Richmond, Virginia—On Monday, it became clear that Virginian’s hope for a nonpartisan commission, prioritizing communities of people over politics, is rapidly diminishing. The partisan divide began when each political side armed themselves with partisan legal counsel, and it increased when determining an organization to assist with the map-drawing process.
In meetings of the Redistricting Commission, entirely too much time was spent discussing whether or not the chamber should be in charge of its own maps, whether or not map drawers should be non-partisan, and the implications of starting the districting maps from scratch without taking into account the current district lines. It became clear that some members of the Commission are more interested in protecting their political party than engaging in a truly nonpartisan redistricting process.
“The whole purpose of the Redistricting Commission is to take politics out of the mapping and community districting process. Incumbent home addresses should not be considered, and the commission should absolutely start from scratch. It shouldn’t even be a debate,” Vanessa Clinton, Press Secretary at Progress Virginia, said. “Keeping communities together and ensuring fair maps for all should be the priority of the commission, not protecting politicians or political parties.”
Hope fades for a fair redistricting process [Editorial Board, The Daily Progress]
“Virginia still can’t seem to escape the cynical, self-serving partisanship that dominates its redistricting process.”

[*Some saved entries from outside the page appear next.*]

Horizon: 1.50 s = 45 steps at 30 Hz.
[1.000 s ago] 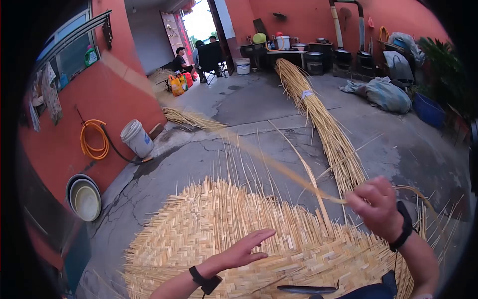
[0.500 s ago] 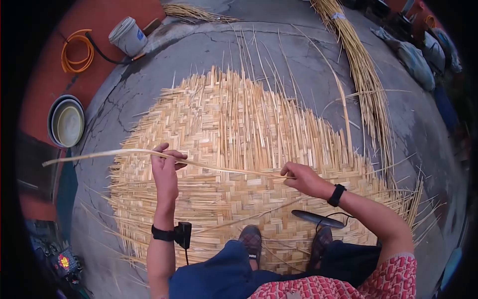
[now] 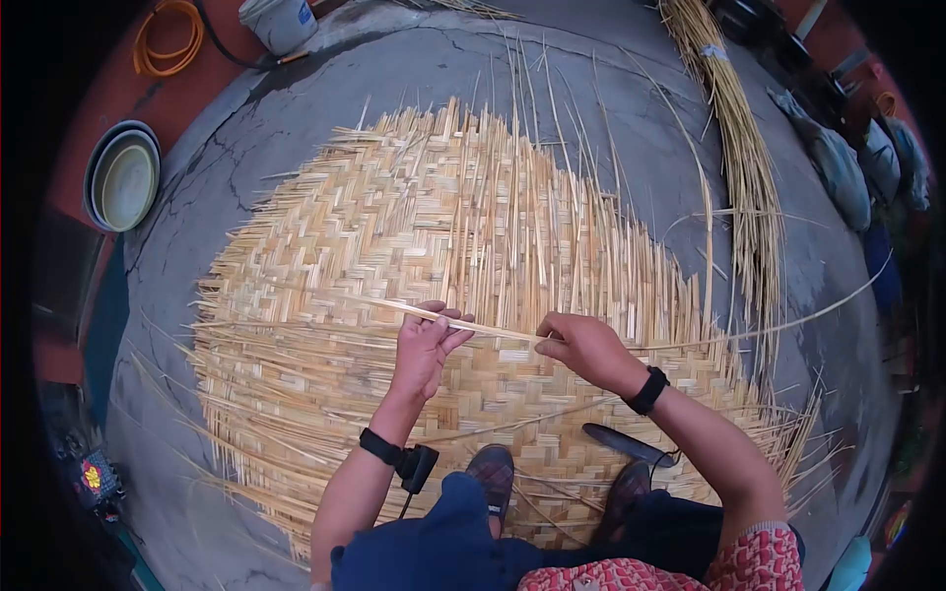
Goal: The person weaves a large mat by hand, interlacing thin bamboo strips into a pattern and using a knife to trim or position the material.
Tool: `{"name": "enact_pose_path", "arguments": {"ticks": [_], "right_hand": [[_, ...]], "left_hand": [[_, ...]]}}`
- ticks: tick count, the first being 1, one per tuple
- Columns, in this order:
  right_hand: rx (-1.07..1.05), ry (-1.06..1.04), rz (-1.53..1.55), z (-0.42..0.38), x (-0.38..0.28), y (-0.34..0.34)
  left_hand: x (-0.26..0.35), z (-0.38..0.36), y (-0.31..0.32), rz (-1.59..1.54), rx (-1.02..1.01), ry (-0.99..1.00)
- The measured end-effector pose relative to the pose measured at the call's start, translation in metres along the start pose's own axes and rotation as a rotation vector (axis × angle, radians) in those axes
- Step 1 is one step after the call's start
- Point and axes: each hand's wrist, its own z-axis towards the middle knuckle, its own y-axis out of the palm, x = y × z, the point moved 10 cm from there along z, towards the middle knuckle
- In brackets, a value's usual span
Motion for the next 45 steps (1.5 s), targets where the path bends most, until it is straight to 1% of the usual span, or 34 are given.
{"name": "enact_pose_path", "arguments": {"ticks": [1, 2, 3, 4, 5, 7, 9, 11, 13, 14, 16, 17, 19, 20, 21, 23, 24, 26, 27, 28, 29, 30, 31, 33, 34, 35, 37, 38, 40, 41, 42, 43, 44, 45], "right_hand": [[0.050, -0.012, 0.045, 0.006, -0.004, 0.005], [0.032, -0.022, 0.050, 0.008, -0.006, 0.012], [0.099, -0.038, 0.077, 0.010, -0.008, 0.008], [0.171, -0.053, 0.104, 0.010, -0.009, 0.003], [0.162, -0.058, 0.110, 0.011, -0.010, 0.005], [0.288, -0.163, -0.025, 0.005, -0.022, -0.004], [0.296, -0.158, -0.029, 0.003, -0.022, -0.005], [0.306, -0.159, -0.037, 0.004, -0.023, -0.006], [0.396, -0.228, -0.106, 0.002, -0.032, -0.014], [0.396, -0.231, -0.108, 0.004, -0.031, -0.013], [0.315, -0.251, -0.243, 0.006, -0.031, -0.002], [0.313, -0.241, -0.248, 0.004, -0.030, 0.000], [0.172, -0.131, 0.006, 0.007, -0.018, 0.015], [0.114, -0.135, -0.016, 0.008, -0.016, 0.022], [0.114, -0.130, -0.016, 0.009, -0.014, 0.024], [-0.037, -0.040, -0.127, 0.009, -0.002, 0.044], [-0.041, -0.032, -0.126, 0.009, 0.011, 0.052], [-0.157, -0.148, -0.341, 0.011, 0.031, 0.082], [-0.159, -0.134, -0.344, 0.013, 0.044, 0.084], [-0.125, -0.014, -0.139, 0.017, 0.060, 0.080], [-0.090, 0.104, 0.065, 0.019, 0.076, 0.077], [-0.047, 0.217, 0.221, 0.023, 0.095, 0.073], [-0.054, 0.222, 0.221, 0.032, 0.101, 0.073], [0.203, 0.295, 0.407, 0.049, 0.120, 0.056], [0.281, 0.250, 0.563, 0.061, 0.118, 0.058], [0.279, 0.263, 0.567, 0.075, 0.115, 0.063], [0.397, 0.137, 0.457, 0.101, 0.101, 0.053], [0.391, 0.148, 0.464, 0.112, 0.109, 0.062], [0.311, 0.207, 0.385, 0.133, 0.125, 0.084], [0.308, 0.216, 0.393, 0.137, 0.125, 0.080], [0.257, 0.366, 0.659, 0.135, 0.139, 0.086], [0.200, 0.513, 0.922, 0.130, 0.146, 0.096], [0.197, 0.517, 0.926, 0.126, 0.148, 0.091], [0.142, 0.528, 1.016, 0.120, 0.147, 0.092]], "left_hand": [[0.001, -0.001, -0.004, 0.022, 0.011, 0.000], [0.004, -0.001, -0.009, 0.032, 0.022, -0.002], [0.008, -0.003, -0.014, 0.034, 0.039, 0.003], [0.011, -0.004, -0.014, 0.038, 0.014, 0.006], [0.013, -0.004, -0.013, 0.040, -0.014, 0.007], [0.011, -0.003, -0.018, 0.030, 0.001, -0.004], [0.007, 0.000, -0.018, 0.016, 0.005, -0.014], [-0.005, 0.002, -0.032, 0.013, 0.146, -0.084], [-0.007, 0.003, -0.038, 0.029, 0.169, -0.096], [-0.009, 0.004, -0.042, 0.049, 0.193, -0.116], [-0.006, 0.008, -0.045, 0.049, 0.193, -0.097], [-0.005, 0.010, -0.044, 0.050, 0.195, -0.079], [-0.002, 0.011, -0.032, -0.001, 0.168, -0.069], [0.002, 0.011, -0.025, -0.046, 0.147, -0.050], [-0.001, 0.016, -0.031, -0.048, 0.146, -0.055], [-0.011, 0.025, -0.032, -0.041, 0.032, -0.132], [-0.016, 0.029, -0.036, -0.043, 0.032, -0.141], [-0.002, 0.032, 0.010, 0.364, -0.265, -0.053], [0.005, 0.036, 0.023, 0.356, -0.274, -0.062], [0.039, 0.030, 0.071, 0.793, -0.429, 0.217], [0.051, 0.023, 0.108, 1.222, -0.573, 0.513], [0.051, 0.044, 0.102, 1.225, -0.454, 0.521], [0.042, 0.065, 0.095, 1.221, -0.452, 0.514], [-0.004, 0.114, 0.070, 1.294, -0.508, 0.257], [-0.023, 0.127, 0.069, 1.264, -0.523, 0.200], [-0.037, 0.135, 0.070, 1.262, -0.530, 0.187], [-0.060, 0.152, 0.066, 1.449, -0.446, 0.182], [-0.065, 0.153, 0.074, 1.450, -0.449, 0.166], [-0.068, 0.158, 0.073, 1.648, -0.325, 0.029], [-0.068, 0.161, 0.068, 1.746, -0.263, -0.039], [-0.070, 0.164, 0.068, 1.750, -0.270, -0.051], [-0.072, 0.167, 0.063, 1.593, -0.241, -0.121], [-0.075, 0.170, 0.057, 1.436, -0.208, -0.183], [-0.081, 0.172, 0.048, 1.437, -0.209, -0.186]]}}
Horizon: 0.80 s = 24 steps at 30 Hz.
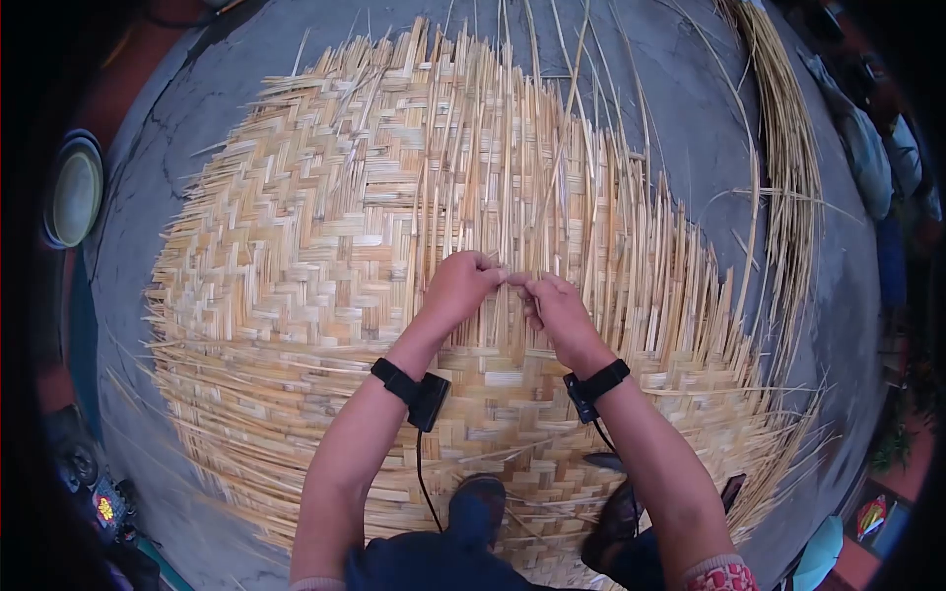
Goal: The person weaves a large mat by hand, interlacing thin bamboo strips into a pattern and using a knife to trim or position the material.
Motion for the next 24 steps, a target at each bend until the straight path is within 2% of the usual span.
{"name": "enact_pose_path", "arguments": {"ticks": [2, 4, 5, 8, 9, 11, 12, 14, 15, 17, 18, 20, 21, 23, 24], "right_hand": [[-0.055, 0.052, 0.071, -0.013, 0.002, 0.004], [-0.103, -0.165, 0.083, -0.030, -0.019, 0.014], [-0.040, -0.214, 0.102, -0.032, -0.020, 0.014], [0.079, -0.124, 0.074, -0.036, -0.020, 0.009], [0.079, -0.129, 0.068, -0.039, -0.021, 0.009], [0.073, -0.232, -0.030, -0.049, -0.027, 0.009], [0.068, -0.237, -0.037, -0.055, -0.024, 0.011], [0.095, -0.420, -0.140, -0.070, -0.032, 0.014], [0.093, -0.425, -0.144, -0.067, -0.027, 0.017], [0.232, -0.416, 0.100, -0.064, -0.019, 0.007], [0.233, -0.422, 0.097, -0.061, -0.018, 0.007], [0.264, -0.228, 0.092, -0.044, -0.010, 0.004], [0.263, -0.235, 0.092, -0.037, -0.017, -0.002], [-0.204, -0.283, -0.512, -0.024, -0.029, 0.029], [-0.202, -0.289, -0.513, -0.022, -0.035, 0.022]], "left_hand": [[-0.018, 0.001, 0.026, -0.720, -0.180, -0.055], [-0.016, -0.013, 0.026, -0.809, -0.227, -0.122], [-0.013, -0.021, 0.026, -0.894, -0.270, -0.183], [-0.010, -0.025, 0.022, -0.719, -0.339, -0.124], [-0.013, -0.024, 0.018, -0.723, -0.335, -0.118], [-0.004, -0.025, 0.023, -0.709, -0.496, 0.023], [-0.007, -0.025, 0.026, -0.714, -0.488, 0.028], [-0.016, -0.023, 0.019, -0.438, -0.300, 0.062], [-0.016, -0.028, 0.023, -0.440, -0.296, 0.066], [-0.011, -0.036, 0.012, -0.646, -0.138, 0.066], [-0.012, -0.037, 0.009, -0.648, -0.136, 0.072], [-0.013, -0.039, 0.012, -0.652, -0.240, 0.099], [-0.016, -0.039, 0.010, -0.651, -0.237, 0.105], [0.006, -0.046, -0.002, -0.710, -0.249, 0.343], [0.008, -0.053, -0.006, -0.708, -0.246, 0.349]]}}
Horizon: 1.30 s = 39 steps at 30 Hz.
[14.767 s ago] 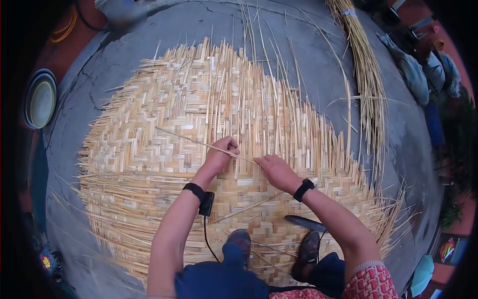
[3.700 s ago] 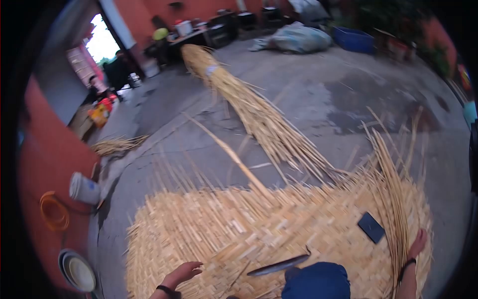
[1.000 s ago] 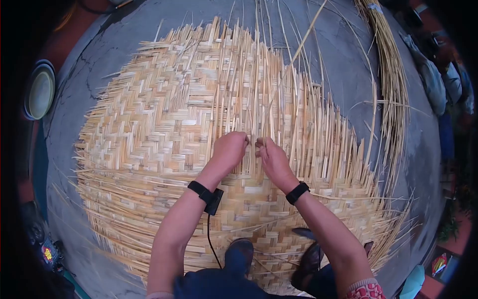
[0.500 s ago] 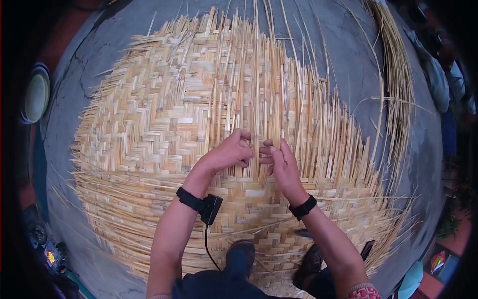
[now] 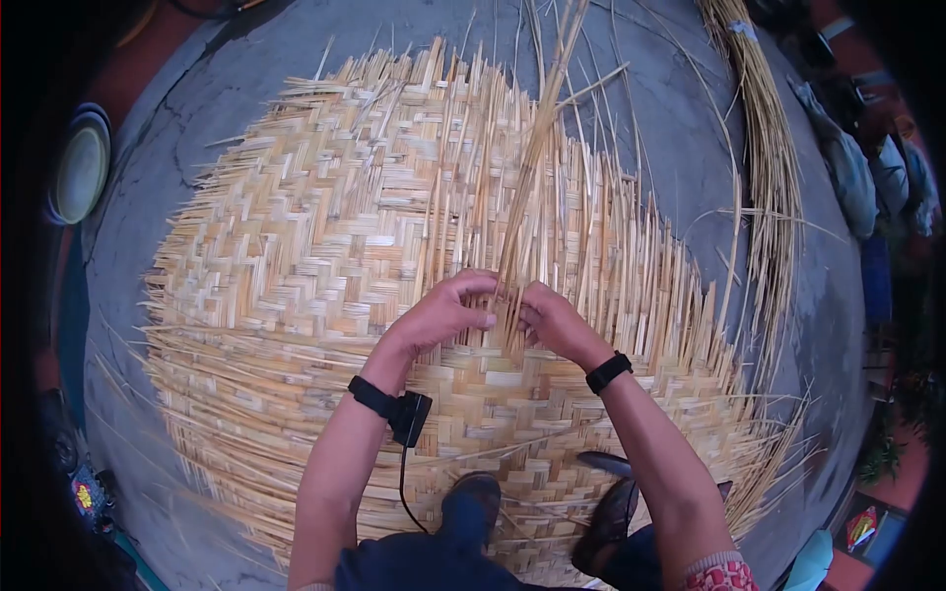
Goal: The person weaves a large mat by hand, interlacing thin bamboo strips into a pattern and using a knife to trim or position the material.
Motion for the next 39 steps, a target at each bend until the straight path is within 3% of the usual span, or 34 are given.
{"name": "enact_pose_path", "arguments": {"ticks": [2, 3, 4, 5, 6, 8, 9, 11, 12, 14, 15, 17, 18, 20, 22, 24, 25, 26, 27, 28, 29, 30, 31, 33, 35, 37, 39], "right_hand": [[-0.080, 0.034, -0.027, -0.003, -0.007, -0.008], [-0.051, 0.124, -0.050, -0.012, -0.006, -0.019], [-0.051, 0.119, -0.053, -0.018, -0.004, -0.024], [-0.032, 0.102, -0.266, -0.025, -0.002, -0.031], [-0.016, 0.085, -0.477, -0.030, 0.001, -0.031], [0.003, 0.032, -0.566, -0.039, 0.005, -0.014], [0.013, -0.005, -0.746, -0.039, 0.002, -0.002], [0.069, -0.146, -1.033, -0.042, -0.029, 0.009], [0.064, -0.154, -1.032, -0.041, -0.044, 0.015], [0.229, -0.429, -0.802, -0.045, -0.100, 0.028], [0.233, -0.430, -0.798, -0.037, -0.092, 0.040], [-0.017, -0.531, -0.539, -0.021, -0.072, 0.078], [-0.019, -0.531, -0.542, -0.020, -0.064, 0.078], [0.111, -0.409, -0.487, -0.016, -0.064, 0.062], [0.180, -0.412, -0.474, -0.029, -0.070, 0.060], [0.326, -0.325, -0.388, -0.042, -0.061, 0.047], [0.325, -0.319, -0.393, -0.044, -0.048, 0.052], [0.394, -0.241, -0.124, -0.045, -0.023, 0.047], [0.457, -0.160, 0.147, -0.048, 0.006, 0.045], [0.455, -0.153, 0.148, -0.050, 0.006, 0.049], [0.483, -0.069, 0.369, -0.052, 0.019, 0.051], [0.507, 0.017, 0.590, -0.053, 0.033, 0.055], [0.505, 0.022, 0.594, -0.053, 0.033, 0.055], [0.441, -0.049, 0.376, -0.048, 0.017, 0.053], [0.412, -0.056, 0.323, -0.047, 0.006, 0.050], [0.385, -0.068, 0.255, -0.046, -0.002, 0.048], [0.383, -0.047, 0.372, -0.043, -0.001, 0.050]], "left_hand": [[0.017, -0.022, -0.018, -0.483, 0.269, -0.019], [0.011, -0.030, -0.020, -0.483, 0.268, -0.011], [0.002, -0.050, -0.048, -0.345, 0.498, 0.080], [-0.003, -0.076, -0.068, -0.200, 0.730, 0.167], [-0.018, -0.091, -0.064, -0.198, 0.739, 0.165], [-0.016, -0.114, -0.048, 0.396, 0.724, 0.149], [-0.017, -0.119, -0.047, 0.401, 0.724, 0.151], [-0.036, -0.129, -0.057, -0.108, 0.764, 0.076], [-0.034, -0.131, -0.061, -0.105, 0.772, 0.076], [-0.015, -0.127, -0.059, -0.063, 0.662, 0.144], [-0.005, -0.129, -0.062, -0.059, 0.660, 0.145], [0.051, -0.117, -0.008, 0.485, 0.097, 0.387], [0.061, -0.111, -0.013, 0.483, 0.099, 0.388], [0.090, -0.098, -0.021, 1.077, 0.198, 0.567], [0.055, -0.068, -0.043, 1.029, 0.169, 0.432], [-0.003, -0.035, -0.070, 1.007, 0.258, -0.122], [0.001, -0.028, -0.061, 1.086, 0.300, -0.136], [-0.008, -0.019, -0.059, 1.080, 0.296, -0.136], [-0.016, -0.012, -0.065, 0.796, 0.379, -0.094], [-0.017, -0.009, -0.072, 0.514, 0.455, -0.054], [-0.045, -0.006, -0.067, 0.136, 0.320, -0.253], [-0.047, -0.006, -0.066, 0.138, 0.321, -0.258], [-0.043, -0.008, -0.065, 0.168, 0.346, -0.223], [-0.036, -0.009, -0.062, 0.202, 0.375, -0.191], [-0.014, -0.003, -0.058, 0.851, 0.350, -0.256], [-0.017, 0.008, -0.066, 0.711, 0.351, -0.221], [-0.023, 0.010, -0.070, 0.567, 0.357, -0.181]]}}
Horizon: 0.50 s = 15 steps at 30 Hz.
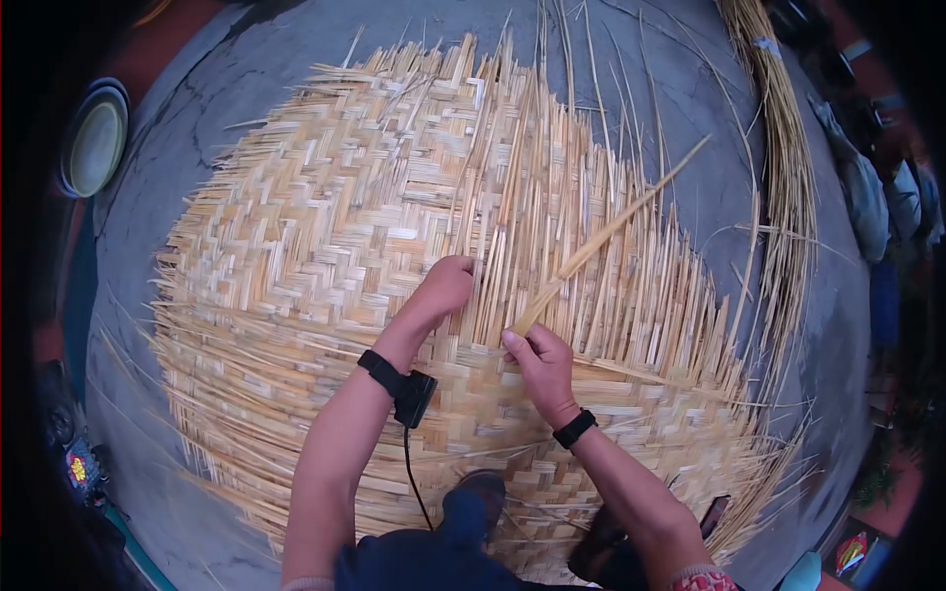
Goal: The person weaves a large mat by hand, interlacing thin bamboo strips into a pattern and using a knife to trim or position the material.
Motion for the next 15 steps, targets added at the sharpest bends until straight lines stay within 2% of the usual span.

“It’s precisely because voters don’t trust the legislature to draw neutral maps that we now have a redistricting commission, removing that power from the General Assembly and giving it to a commission that was to have been independent of partisan influences — or so we had hoped. Of course no other state entities have experience in redistricting; the ability to gain such experience was denied them.”
“Originally envisioned as a nonpartisan entity, the redistricting commission eventually evolved into a bipartisan one.”
“Virginia voters approved the constitutional amendment overwhelmingly. This clear message from the voters now risks being ignored by the very people who are supposed to implement it. We hope we’re wrong. For the sake of Virginia’s future, we hope we’re wrong. But we can no longer be optimistic.”